These two statements appear to contradict each other. If the code is available, how can Smith’s “implementation and his method of handling gaps in the data” be unproven?
Zeke or Steve, would you care to elaborate? Thank you.
RTF

Nice curve ball Steve. What is it in the data dance world; three strikes and you’re out?
The frequency bar bell charts look to heavily favor positive anomalies in both charts. Looks to be warmed up temps well outnumber cooler mods. Any chance the cooler mods are before 1970 while those positive adjustments tend towards the end on the 20th century and the beginning of the 21st? Of course, you are avoiding showing the changes by year.
The anomaly spatially gridded line comparison charts, nice but why did you have to force the data through a grid blender first?

“…When we do this for both GHCN v1 and GHCN v3 raw data, we get the figure above. While we would expect some differences simply because GHCN v3 includes a number of stations not included in GHCN v1,…”

As I understand your gridded database, you are knowingly comparing apples to oranges and then you follow that little twist of illogic with.

“the similarities are pretty remarkable”

I must say, that last little tidbit just might be the truest thing you’ve posted. And you are brazen enough to say

“…3. It’s unclear from the code which version of GHCN V3 that Smith used…”

You’re out!

mfo

Saturday morning. What a time to post this response to EM :o(
The First Difference Method in comparison with others was written about by Hu McCulloch in 2010 at Climate Audit in response to an essay about calculating global temperature by Zeke Hausfarther and Steven Mosher at WUWT.
http://climateaudit.org/2010/08/19/the-first-difference-method/
http://wattsupwiththat.com/2010/07/13/calculating-global-temperature/

Paul in Sweden

E.M. Smith, Zeke Hausfather and Steve Mosher & all of you other highly talented individuals with your own fine web sites that grind this data up – we all know who you are :),
There is a lot of work and a great deal of expenditure of time and finances going on refining the major global temperature databases for the purpose of establishing a global mean temperature trend. I imagine the same amount of resources could be dedicated towards refining various global databases regarding precipitation, wind speed, polar ice extent, sea level, barometric pressure or UserID passwd for the purpose of establishing a global mean average trend.
How do we justify the financial and resource allocations dedicated to generating and refining these global means?
I cannot fathom a practical purpose for planetary mean averages unless we are in the field of astronomy. Here on earth global mean averages for specific metrics regarding climate have no practical value(unless we are solely trying to begin to validate databases).
Regional data by zone for the purpose of agricultural and civic planning are all that I see as valuable. Errors distributed throughout entire global databases in an even manner give me little solace.

david_in_ct

so since you have all the data why don t u do exactly what smith did and see if u get the same plots, instead of producing a different analysis. his main point is that the past was cooled relative to the present. why not take all the station differences that u found and bin them by year, then plot a running sum of the average of the differences year by year. if he is correct that graph will be a u shape. if the graph is flat as it should be then maybe he/you can find the differences in the data/code that each of u has used.

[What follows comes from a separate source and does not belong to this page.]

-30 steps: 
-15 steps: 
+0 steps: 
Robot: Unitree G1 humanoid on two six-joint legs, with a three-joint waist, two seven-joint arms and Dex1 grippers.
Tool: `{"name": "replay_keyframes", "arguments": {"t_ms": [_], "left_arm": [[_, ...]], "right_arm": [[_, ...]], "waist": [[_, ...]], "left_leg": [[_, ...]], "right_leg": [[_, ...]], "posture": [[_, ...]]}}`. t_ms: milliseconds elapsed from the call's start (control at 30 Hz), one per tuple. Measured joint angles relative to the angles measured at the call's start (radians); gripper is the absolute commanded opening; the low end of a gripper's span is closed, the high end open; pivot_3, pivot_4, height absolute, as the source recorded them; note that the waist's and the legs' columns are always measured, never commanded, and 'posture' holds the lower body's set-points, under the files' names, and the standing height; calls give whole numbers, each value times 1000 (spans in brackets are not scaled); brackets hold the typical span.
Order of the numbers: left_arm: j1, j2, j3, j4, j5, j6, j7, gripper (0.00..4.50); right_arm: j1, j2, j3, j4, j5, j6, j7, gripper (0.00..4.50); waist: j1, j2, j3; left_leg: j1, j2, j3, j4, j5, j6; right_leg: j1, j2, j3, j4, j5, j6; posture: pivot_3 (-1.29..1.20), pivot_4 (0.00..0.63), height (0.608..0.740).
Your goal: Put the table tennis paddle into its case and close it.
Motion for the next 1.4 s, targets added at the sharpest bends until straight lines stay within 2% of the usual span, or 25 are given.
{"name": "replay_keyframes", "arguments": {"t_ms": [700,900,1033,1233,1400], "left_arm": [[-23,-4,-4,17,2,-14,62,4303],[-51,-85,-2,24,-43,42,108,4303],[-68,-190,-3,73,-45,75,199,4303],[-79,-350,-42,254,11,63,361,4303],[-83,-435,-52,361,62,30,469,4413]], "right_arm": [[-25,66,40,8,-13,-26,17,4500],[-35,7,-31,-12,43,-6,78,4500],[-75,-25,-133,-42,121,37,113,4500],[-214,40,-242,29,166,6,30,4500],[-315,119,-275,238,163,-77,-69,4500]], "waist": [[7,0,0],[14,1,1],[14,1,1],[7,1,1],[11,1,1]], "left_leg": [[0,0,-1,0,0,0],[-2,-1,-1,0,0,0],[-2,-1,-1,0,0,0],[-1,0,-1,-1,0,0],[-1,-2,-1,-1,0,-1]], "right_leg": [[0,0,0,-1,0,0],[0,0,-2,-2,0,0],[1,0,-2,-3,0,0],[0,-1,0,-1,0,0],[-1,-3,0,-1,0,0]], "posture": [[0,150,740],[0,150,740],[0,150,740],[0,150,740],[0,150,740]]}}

Did this Australian comment from Blair Trewin of the BoM become incorporated in any international adata set? Consequences?
> Up until 1994 CLIMAT mean temperatures for Australia used (Tx+Tn)/2. In
> 1994, apparently as part of a shift to generating CLIMAT messages
> automatically from what was then the new database (previously they were
> calculated on-station), a change was made to calculating as the mean of
> all available three-hourly observations (apparently without regard to
> data completeness, which made for some interesting results in a couple
> of months when one station wasn’t staffed overnight).
>
> What was supposed to happen (once we noticed this problem in 2003 or
> thereabouts) was that we were going to revert to (tx+Tn)/2, for
> historical consistency, and resend values from the 1994-2003 period. I
> have, however, discovered that the reversion never happened.
>
> In a 2004 paper I found that using the mean of all three-hourly
> observations rather than (Tx+Tn)/2 produced a bias of approximately
> -0.15 C in mean temperatures averaged over Australia (at individual
> stations the bias is quite station-specific, being a function of the
> position of stations (and local sunrise/sunset times) within their time
> zone.

Louis Hooffstetter

Informative post – thanks.
I’ve often wondered how and why temperatures are adjusted in the first place, and whether or not the adjustments are scientifically valid. If this has been adequately discussed somewhere, can someone direct me to it? If not, Steve, is this something you might consider posting here at WUWT?

wayne

In Figure 3: http://wattsupwiththat.files.wordpress.com/2012/06/clip_image006.png

“This shows that while the raw data in GHCN v1 and v3 is not identical (at least via this method of station matching), there is little bias in the mean. Differences between the two might be explained by the resolution of duplicate measurements in the same location (called imods in GHCN version 2), by updates to the data from various national MET offices, or by refinements in station lat/lon over time.”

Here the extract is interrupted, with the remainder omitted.